■ **Data for analysis**:
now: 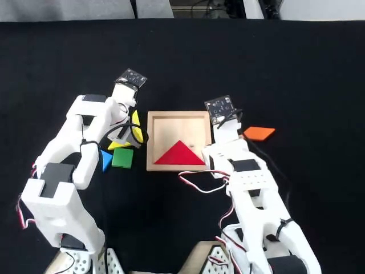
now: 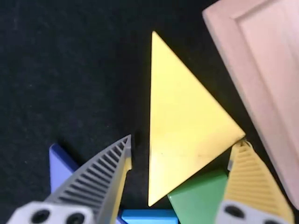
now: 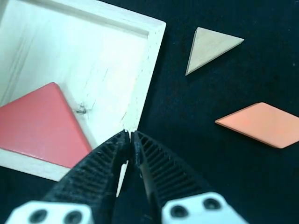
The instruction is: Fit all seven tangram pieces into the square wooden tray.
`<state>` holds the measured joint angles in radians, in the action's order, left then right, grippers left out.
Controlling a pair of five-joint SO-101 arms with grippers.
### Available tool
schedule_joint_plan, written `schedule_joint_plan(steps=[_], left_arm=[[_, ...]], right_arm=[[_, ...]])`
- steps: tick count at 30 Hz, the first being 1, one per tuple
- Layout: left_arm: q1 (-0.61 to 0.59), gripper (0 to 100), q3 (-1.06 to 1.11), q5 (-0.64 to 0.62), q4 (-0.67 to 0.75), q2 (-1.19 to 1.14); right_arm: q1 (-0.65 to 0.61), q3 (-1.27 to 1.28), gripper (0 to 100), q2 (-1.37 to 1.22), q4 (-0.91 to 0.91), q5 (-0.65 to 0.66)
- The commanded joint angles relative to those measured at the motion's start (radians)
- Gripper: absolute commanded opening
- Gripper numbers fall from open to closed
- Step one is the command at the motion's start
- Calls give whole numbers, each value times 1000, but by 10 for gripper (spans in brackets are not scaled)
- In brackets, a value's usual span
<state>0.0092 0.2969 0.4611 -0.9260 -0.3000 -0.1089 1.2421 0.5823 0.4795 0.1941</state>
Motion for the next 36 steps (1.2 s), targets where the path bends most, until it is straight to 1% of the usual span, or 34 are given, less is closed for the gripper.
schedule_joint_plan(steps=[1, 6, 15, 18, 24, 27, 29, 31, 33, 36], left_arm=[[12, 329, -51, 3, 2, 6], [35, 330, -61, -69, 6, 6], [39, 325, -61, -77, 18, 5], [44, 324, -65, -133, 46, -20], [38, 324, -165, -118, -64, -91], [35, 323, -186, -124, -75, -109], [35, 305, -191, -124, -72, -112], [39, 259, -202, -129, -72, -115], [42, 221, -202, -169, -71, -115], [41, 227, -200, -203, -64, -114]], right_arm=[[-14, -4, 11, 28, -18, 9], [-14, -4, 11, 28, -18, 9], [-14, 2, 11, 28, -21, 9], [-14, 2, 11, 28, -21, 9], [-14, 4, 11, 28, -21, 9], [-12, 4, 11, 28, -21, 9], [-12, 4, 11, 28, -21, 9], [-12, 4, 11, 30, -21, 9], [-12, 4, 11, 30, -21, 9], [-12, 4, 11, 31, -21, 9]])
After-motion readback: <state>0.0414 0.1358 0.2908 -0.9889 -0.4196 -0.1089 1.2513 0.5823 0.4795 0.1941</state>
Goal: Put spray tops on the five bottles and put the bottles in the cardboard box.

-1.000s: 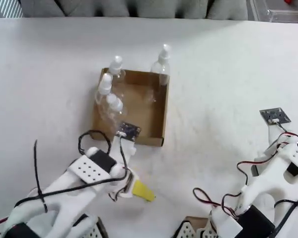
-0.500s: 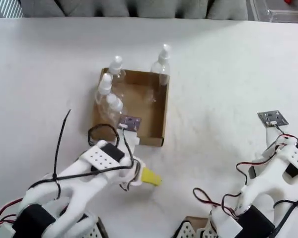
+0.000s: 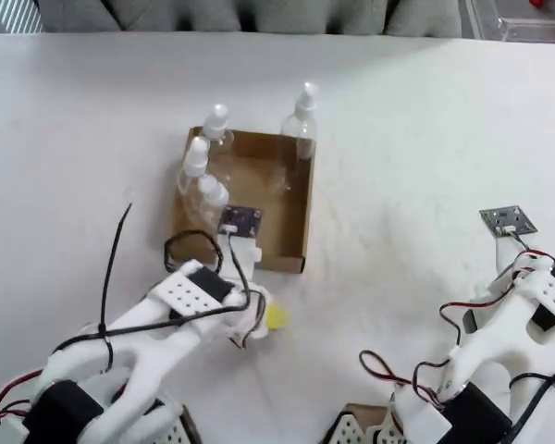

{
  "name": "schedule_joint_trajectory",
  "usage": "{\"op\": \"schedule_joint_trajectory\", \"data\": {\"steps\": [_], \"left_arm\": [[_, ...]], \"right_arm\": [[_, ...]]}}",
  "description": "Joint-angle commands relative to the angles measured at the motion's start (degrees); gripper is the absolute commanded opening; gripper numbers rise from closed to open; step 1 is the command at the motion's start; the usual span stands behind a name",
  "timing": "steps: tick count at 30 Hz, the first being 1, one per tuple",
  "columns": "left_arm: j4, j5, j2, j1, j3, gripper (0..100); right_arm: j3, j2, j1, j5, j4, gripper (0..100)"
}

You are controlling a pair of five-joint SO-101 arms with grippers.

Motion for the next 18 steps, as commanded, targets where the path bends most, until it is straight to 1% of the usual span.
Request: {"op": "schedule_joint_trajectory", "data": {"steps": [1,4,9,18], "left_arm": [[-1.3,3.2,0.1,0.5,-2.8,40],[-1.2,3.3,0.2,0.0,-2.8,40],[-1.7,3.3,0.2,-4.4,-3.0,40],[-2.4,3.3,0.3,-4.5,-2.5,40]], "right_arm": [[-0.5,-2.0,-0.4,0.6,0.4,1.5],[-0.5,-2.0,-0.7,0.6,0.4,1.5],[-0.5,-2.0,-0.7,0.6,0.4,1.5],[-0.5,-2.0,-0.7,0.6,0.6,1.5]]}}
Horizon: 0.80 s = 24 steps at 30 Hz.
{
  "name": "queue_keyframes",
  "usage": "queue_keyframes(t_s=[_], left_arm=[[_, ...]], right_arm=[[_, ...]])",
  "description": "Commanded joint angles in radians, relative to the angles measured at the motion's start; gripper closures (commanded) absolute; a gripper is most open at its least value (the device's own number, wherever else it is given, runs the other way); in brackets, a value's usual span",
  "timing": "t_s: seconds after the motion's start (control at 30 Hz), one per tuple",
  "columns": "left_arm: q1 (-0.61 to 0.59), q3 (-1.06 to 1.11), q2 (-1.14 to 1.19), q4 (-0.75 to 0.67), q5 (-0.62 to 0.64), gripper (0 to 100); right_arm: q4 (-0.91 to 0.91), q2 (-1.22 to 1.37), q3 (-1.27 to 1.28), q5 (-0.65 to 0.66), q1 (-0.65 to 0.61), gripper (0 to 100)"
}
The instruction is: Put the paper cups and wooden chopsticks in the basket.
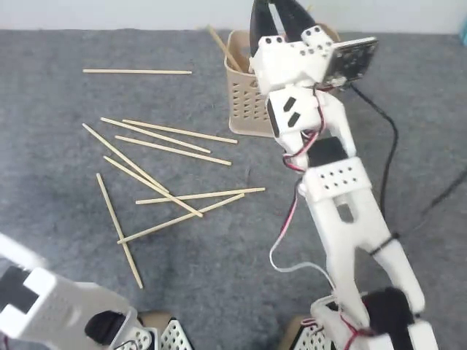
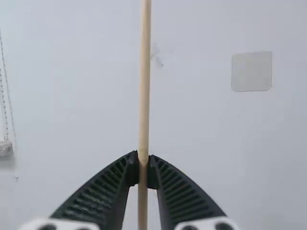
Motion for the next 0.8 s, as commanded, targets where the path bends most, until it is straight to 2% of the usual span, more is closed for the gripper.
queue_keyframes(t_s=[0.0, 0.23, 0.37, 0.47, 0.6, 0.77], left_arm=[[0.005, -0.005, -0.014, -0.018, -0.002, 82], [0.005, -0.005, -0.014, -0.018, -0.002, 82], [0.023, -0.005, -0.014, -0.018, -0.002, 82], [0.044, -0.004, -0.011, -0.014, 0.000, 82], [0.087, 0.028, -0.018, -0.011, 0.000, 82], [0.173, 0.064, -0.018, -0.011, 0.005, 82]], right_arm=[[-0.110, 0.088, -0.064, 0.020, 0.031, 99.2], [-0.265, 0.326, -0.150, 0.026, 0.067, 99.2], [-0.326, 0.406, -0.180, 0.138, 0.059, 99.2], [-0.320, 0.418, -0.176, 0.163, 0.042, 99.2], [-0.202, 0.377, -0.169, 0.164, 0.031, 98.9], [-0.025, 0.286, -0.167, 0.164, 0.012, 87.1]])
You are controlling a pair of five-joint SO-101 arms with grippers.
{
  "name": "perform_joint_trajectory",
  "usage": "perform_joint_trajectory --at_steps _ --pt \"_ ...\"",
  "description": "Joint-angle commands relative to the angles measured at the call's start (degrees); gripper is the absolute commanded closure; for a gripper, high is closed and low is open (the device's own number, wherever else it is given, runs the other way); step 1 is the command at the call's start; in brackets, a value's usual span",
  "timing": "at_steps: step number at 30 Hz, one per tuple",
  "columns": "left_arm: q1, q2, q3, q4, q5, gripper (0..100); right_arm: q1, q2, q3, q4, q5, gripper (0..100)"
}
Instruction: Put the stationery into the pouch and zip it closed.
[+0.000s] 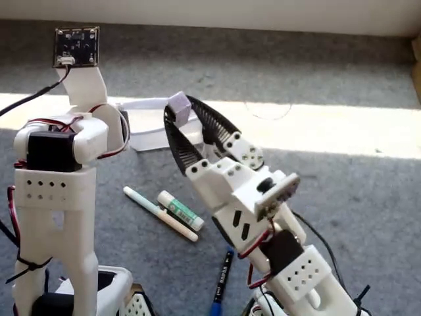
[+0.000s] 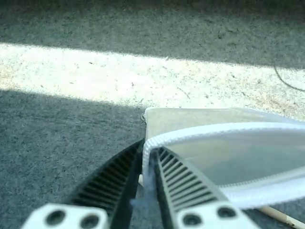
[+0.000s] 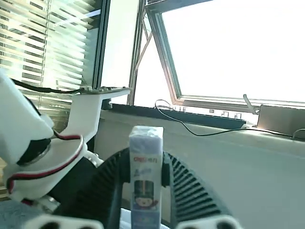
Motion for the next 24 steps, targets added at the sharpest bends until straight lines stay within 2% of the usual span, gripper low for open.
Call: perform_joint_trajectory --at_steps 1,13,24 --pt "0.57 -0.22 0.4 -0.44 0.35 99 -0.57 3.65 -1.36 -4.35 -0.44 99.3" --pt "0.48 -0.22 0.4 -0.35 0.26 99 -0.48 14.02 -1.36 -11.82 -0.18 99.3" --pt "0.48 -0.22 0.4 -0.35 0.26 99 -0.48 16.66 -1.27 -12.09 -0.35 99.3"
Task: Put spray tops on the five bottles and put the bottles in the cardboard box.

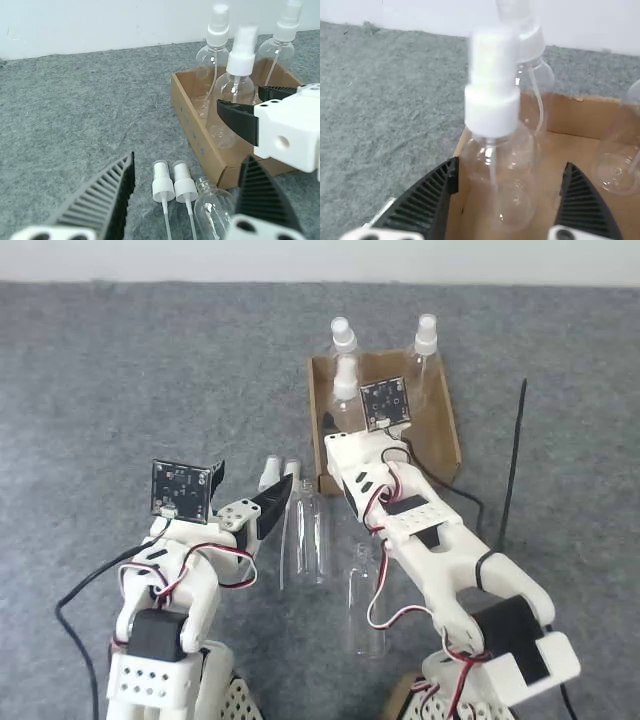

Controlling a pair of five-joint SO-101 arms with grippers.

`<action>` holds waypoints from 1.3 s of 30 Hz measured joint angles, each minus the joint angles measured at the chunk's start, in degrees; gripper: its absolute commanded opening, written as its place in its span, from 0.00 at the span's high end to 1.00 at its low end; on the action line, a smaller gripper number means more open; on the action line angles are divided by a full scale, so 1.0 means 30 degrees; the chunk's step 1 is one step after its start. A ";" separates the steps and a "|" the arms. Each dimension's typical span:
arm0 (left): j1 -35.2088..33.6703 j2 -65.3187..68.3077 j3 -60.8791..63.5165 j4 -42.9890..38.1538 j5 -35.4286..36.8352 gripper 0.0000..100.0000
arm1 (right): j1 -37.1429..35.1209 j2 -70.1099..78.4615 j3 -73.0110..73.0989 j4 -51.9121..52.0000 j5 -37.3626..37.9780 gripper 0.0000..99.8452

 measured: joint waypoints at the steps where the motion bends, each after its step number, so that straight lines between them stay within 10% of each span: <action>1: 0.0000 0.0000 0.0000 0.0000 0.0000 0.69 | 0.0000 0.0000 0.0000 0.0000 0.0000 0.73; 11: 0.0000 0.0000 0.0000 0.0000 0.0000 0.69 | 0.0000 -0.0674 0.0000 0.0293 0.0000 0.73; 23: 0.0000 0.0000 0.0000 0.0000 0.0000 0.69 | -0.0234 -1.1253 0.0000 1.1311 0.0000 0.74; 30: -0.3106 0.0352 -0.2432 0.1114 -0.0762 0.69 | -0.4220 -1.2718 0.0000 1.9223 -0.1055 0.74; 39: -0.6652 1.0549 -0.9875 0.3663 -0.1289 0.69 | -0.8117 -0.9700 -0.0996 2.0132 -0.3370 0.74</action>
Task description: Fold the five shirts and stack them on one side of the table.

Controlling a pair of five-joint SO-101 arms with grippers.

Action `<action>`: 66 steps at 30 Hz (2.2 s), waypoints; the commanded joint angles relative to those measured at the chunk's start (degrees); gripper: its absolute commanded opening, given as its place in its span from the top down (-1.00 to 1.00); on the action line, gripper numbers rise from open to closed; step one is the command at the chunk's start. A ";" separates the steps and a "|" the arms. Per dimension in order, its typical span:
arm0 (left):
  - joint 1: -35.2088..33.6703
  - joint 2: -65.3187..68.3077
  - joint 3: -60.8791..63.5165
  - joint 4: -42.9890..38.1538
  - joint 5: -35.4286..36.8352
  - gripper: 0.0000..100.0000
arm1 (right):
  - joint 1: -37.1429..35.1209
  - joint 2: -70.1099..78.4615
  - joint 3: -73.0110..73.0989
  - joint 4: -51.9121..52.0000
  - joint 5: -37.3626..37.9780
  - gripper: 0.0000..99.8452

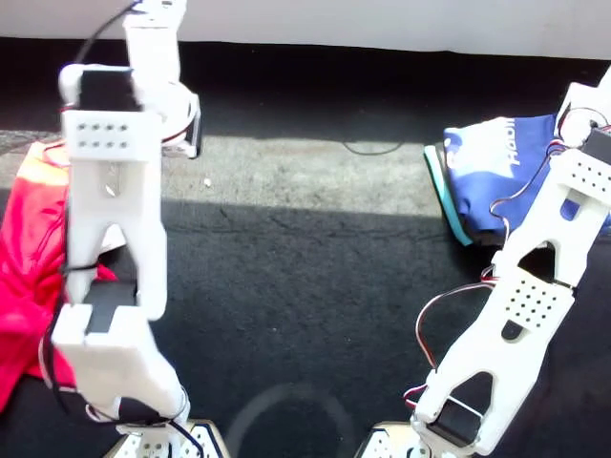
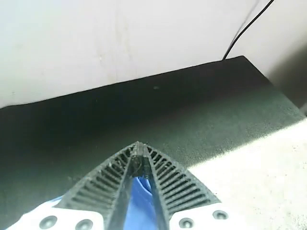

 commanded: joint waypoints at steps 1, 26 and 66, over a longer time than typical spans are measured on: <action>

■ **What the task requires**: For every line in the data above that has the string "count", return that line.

■ **The answer**:
- steps: tick count at 30 Hz, the first being 1, one per tuple
  "timing": "steps: tick count at 30 Hz, the first being 1, one per tuple",

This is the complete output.